Every line in the data must be transcribed exactly.

## Records shown
□ □ □ □ □

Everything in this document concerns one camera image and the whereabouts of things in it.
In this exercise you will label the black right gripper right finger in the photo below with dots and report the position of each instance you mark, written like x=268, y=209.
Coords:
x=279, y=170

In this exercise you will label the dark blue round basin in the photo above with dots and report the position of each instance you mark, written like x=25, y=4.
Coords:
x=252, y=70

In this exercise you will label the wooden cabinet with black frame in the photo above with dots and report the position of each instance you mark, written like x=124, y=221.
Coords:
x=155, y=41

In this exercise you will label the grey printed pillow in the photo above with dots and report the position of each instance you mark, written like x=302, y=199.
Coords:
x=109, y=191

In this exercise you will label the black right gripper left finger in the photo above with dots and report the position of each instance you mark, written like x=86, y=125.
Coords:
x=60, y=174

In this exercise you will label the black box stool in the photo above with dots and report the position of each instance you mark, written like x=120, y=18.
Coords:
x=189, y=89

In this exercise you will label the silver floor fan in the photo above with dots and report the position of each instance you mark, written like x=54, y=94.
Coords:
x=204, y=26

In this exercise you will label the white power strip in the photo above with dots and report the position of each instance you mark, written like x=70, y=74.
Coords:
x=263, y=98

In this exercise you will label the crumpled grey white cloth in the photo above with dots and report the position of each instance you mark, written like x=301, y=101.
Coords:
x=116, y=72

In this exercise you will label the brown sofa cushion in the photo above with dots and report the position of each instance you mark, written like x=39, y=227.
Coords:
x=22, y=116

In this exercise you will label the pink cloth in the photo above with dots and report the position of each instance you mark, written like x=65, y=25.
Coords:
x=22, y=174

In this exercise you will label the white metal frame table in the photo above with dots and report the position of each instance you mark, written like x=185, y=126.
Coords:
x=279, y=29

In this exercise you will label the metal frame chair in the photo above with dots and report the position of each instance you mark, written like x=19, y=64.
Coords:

□ □ □ □ □

## Answer to this exercise
Everything in this document concerns one camera image and the whereabouts of things in it.
In this exercise you will label the black right gripper right finger in the photo below with dots and report the position of each instance you mark, written like x=268, y=209.
Coords:
x=279, y=170

In this exercise you will label the dark blue round basin in the photo above with dots and report the position of each instance you mark, written like x=25, y=4.
Coords:
x=252, y=70

In this exercise you will label the wooden cabinet with black frame in the photo above with dots and report the position of each instance you mark, written like x=124, y=221.
Coords:
x=155, y=41

In this exercise you will label the grey printed pillow in the photo above with dots and report the position of each instance you mark, written like x=302, y=199.
Coords:
x=109, y=191

In this exercise you will label the black right gripper left finger in the photo above with dots and report the position of each instance you mark, written like x=86, y=125.
Coords:
x=60, y=174

In this exercise you will label the black box stool in the photo above with dots and report the position of each instance you mark, written like x=120, y=18.
Coords:
x=189, y=89

In this exercise you will label the silver floor fan in the photo above with dots and report the position of each instance you mark, written like x=54, y=94.
Coords:
x=204, y=26

In this exercise you will label the white power strip in the photo above with dots and report the position of each instance you mark, written like x=70, y=74.
Coords:
x=263, y=98

In this exercise you will label the crumpled grey white cloth in the photo above with dots and report the position of each instance you mark, written like x=301, y=101.
Coords:
x=116, y=72

In this exercise you will label the brown sofa cushion in the photo above with dots and report the position of each instance you mark, written like x=39, y=227.
Coords:
x=22, y=116

In this exercise you will label the pink cloth in the photo above with dots and report the position of each instance you mark, written like x=65, y=25.
Coords:
x=22, y=174

In this exercise you will label the white metal frame table in the photo above with dots and report the position of each instance you mark, written like x=185, y=126.
Coords:
x=279, y=29

In this exercise you will label the metal frame chair in the photo above with dots and report the position of each instance you mark, written like x=19, y=64.
Coords:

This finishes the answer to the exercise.